O presidente Jair Bolsonaro deixou o hospital Albert Einstein e a expectativa é a de que comece a governar. Quarenta e quatro dias depois de tomar posse, Bolsonaro ainda não detalhou o que pretende fazer com a vital reforma da Previdência. O período em que esteve internado revelou a torre de Babel em que se transformou o núcleo de poder e suas adjacências. Bolsonaro tem o dever, se quiser fazer um bom governo, de formalizar um idioma único.
O maior espaço vazio deixado pelo presidente é o da reforma da Previdência. Há divergências no governo, como sempre há: a ala política quer uma coisa, supostamente mais palatável à população, a econômica quer outra, mais dura, e todos estão à espera do que decidirá Bolsonaro. Antes de ser novamente operado, em janeiro, ele próprio contribuiu para a cacofonia defendendo ideias (ou esboço delas) diferentes da seu todo-poderoso ministro da Economia, Paulo Guedes, sugerindo uma reforma mais branda até do que a que restou de seu antecessor, Michel Temer. Na mesma tecla tem batido o responsável pela coordenação política, o ministro da Casa Civil, Onyx Lorenzoni.
Pelas divergências e balões de ensaio que vêm a público, não parece ter havido acerto prévio, durante a campanha, sobre o alcance da reforma entre Bolsonaro, Guedes e a equipe que viria a ocupar o Planalto. O fato de outras propostas sobre o mesmo tema terem aparecido, com alterações em pontos fundamentais, como transição e idade mínima, reforça uma indefinição que já deveria ter sido superada a esta altura. A espinha dorsal da reforma ainda é uma incógnita.

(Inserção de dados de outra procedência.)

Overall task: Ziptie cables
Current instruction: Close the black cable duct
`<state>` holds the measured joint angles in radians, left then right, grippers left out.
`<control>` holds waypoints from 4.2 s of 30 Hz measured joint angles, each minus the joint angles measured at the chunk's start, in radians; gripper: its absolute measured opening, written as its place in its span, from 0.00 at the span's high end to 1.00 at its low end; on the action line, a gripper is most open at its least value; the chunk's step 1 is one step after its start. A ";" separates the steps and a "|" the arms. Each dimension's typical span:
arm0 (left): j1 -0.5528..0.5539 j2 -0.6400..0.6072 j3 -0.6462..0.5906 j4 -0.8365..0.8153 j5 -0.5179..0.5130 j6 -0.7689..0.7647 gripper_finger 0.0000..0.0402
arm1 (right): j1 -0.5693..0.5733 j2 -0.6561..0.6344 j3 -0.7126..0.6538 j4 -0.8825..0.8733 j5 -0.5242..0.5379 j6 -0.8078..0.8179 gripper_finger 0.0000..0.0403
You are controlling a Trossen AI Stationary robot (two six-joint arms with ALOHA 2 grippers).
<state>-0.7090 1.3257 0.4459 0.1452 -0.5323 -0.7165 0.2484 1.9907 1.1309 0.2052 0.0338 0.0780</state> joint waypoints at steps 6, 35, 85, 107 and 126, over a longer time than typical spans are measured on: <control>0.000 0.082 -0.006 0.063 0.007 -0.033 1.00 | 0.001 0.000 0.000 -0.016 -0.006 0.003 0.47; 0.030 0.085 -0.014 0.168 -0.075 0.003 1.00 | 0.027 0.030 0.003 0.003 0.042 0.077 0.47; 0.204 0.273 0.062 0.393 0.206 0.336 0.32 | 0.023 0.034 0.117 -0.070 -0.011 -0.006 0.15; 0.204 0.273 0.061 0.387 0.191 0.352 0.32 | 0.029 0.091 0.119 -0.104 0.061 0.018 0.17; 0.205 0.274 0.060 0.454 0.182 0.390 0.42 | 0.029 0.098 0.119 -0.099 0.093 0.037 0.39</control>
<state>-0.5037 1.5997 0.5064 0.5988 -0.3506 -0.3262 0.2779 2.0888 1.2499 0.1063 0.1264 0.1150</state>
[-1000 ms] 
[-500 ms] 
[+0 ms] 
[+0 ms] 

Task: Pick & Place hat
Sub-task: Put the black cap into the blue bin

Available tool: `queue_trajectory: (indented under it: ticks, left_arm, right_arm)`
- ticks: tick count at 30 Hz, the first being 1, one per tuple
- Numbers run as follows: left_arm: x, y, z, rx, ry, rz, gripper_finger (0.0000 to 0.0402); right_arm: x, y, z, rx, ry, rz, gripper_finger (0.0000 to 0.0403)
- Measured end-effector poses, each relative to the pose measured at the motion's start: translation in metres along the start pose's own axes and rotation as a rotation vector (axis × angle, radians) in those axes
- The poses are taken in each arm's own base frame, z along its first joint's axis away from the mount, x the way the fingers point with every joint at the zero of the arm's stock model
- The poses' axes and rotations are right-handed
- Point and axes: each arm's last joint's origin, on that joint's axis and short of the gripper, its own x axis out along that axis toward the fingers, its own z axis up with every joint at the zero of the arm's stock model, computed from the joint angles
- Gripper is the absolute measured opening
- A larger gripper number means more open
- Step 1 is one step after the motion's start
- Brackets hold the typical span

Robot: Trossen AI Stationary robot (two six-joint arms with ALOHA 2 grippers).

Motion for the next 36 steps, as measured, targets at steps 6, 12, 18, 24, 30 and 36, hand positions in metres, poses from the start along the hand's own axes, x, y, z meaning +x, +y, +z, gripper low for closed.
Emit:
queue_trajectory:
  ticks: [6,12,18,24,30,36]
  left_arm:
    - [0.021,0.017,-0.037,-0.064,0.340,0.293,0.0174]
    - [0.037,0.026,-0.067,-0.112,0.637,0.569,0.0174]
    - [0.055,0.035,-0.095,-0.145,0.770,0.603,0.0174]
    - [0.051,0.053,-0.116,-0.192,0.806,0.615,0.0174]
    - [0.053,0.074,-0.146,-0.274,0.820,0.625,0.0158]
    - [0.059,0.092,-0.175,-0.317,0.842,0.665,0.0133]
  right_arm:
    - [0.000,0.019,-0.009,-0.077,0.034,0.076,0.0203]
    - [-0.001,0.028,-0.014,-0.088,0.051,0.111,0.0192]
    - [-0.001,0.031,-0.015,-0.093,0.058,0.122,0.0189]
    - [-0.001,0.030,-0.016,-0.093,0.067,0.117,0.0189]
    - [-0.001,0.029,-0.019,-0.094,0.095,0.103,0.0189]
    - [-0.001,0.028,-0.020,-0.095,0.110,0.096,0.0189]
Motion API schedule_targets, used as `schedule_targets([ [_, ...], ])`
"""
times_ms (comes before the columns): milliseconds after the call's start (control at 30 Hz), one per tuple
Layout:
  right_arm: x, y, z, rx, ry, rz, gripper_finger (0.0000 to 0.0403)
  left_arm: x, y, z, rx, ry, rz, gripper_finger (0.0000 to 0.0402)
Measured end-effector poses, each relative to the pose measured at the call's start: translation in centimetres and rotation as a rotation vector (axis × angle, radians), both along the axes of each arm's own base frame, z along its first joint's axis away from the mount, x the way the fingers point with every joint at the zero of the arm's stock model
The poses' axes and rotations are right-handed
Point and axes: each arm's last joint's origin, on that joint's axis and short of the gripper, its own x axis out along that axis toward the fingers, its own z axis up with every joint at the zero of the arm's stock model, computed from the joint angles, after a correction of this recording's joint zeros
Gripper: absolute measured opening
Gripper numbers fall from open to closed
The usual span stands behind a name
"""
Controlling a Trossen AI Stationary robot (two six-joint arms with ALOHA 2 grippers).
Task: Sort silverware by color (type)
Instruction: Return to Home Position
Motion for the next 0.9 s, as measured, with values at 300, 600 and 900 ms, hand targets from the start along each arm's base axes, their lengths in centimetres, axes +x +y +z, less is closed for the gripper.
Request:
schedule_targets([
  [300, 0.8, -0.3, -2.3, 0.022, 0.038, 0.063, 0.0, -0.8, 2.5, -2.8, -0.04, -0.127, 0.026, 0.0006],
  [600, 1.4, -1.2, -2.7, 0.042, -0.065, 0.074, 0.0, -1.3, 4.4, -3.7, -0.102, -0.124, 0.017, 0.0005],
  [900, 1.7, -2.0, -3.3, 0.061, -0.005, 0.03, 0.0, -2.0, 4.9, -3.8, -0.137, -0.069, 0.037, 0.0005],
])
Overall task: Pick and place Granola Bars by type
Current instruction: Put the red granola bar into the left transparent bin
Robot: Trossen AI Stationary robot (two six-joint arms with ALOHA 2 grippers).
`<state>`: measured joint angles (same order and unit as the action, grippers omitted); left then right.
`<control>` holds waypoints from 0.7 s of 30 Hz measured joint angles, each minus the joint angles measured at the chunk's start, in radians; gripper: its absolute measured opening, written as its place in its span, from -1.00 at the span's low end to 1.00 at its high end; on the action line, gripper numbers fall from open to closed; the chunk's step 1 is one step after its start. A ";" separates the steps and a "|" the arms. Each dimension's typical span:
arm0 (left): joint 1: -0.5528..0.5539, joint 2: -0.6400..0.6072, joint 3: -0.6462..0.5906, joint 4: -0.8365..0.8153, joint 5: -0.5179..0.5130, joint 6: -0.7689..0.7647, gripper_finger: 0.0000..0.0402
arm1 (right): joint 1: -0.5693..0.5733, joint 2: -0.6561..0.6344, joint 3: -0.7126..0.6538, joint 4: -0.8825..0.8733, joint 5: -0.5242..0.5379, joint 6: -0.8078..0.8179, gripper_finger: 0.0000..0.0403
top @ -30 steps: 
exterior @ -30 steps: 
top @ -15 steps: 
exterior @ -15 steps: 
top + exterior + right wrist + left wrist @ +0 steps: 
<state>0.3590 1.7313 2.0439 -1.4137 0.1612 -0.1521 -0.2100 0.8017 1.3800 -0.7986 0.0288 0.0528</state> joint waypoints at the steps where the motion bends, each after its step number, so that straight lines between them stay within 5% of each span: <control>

O governo Bolsonaro deve ao programa liberal de Paulo Guedes as expectativas positivas sobre a economia que embalam os investidores. É, portanto, um sinal muito ruim desautorizar o ministro em querelas menores, como está acontecendo. A ministra da Agricultura, Tereza Cristina, ganhou a disputa sobre o aumento da alíquota de importação do leite em pó, a qual Guedes se opôs. Do hospital, Bolsonaro interveio a favor dela. Tereza quer também evitar que os exportadores rurais contribuam plenamente com a previdência, algo que renderia R$ 7 bilhões aos cofres públicos, e é contra a redução da conta dos subsídios rurais, intenção atribuída ao ministro da Economia. Indicada pela bancada ruralista, Tereza protege os interesses do bloco e, ao que tudo indica, Bolsonaro terá de dirimir conflitos nesta área todo o tempo.
Paulo Guedes está adoçando a proposta de reforma previdenciária, após o vazamento de minuta com o eixo de suas propostas. A reforma, por definição, visa a reduzir o déficit, mas o ministro estuda corte da alíquota de contribuição previdenciária dos trabalhadores de menor renda e aumento dos que ganham mais. Além disso, Guedes tem falado demais, em especial sobre a carteira verde-amarela no bojo da reforma previdenciária, o que causa mais confusão e polêmica em uma discussão já por demais complexa, que não precisa de dificuldades adicionais, mas de foco e clareza.
Enquanto o Planalto pretende dar prioridade máxima à Previdência, o PSL, partido do presidente, vive em outro mundo. Tenta imolar o lider de governo ungido por Bolsonaro, o major Vitor Hugo, que mal assumiu o cargo, e faz um enorme barulho em torno de uma "CPI da toga". Como se fosse pouco, ganha força no partido a ideia de revogar a "PEC da bengala", retrocedendo a idade para aposentadoria dos ministros do Supremo Tribunal Federal a 70 anos, o que tornaria possível para Bolsonaro a nomeação de 4 ministros. Não parece genial a estratégia de hostilizar o Judiciário quando estão a caminho reformas polêmicas, com pontos que desaguarão no STF. Cria-se atrito irresponsável entre poderes da República.
Os três filhos do presidente são outra fonte de confusão e prejudicam a imagem do governo. Eles atravessam os canais de comunicação oficiais e provocam ruídos e dissabores. Flavio Bolsonaro é investigado por transações suspeitas e a sombra de irregularidades eleitorais se espalha sobre o PSL. Carlos Bolsonaro responsabiliza publicamente por isso Gustavo Bebbiano, ministro da Secretaria-Geral da Presidência.
Com Bolsonaro no hospital, o governo perdeu-se na falta de hierarquia, de métodos e de coerência. Com o presidente de volta ao comando é preciso que Bolsonaro afine um coro desordenado, incongruente e desastrado. Mais importante, é preciso que diga exatamente o que quer da mais importante reforma de seu governo, sobre a qual falou pouco na campanha e menos ainda depois.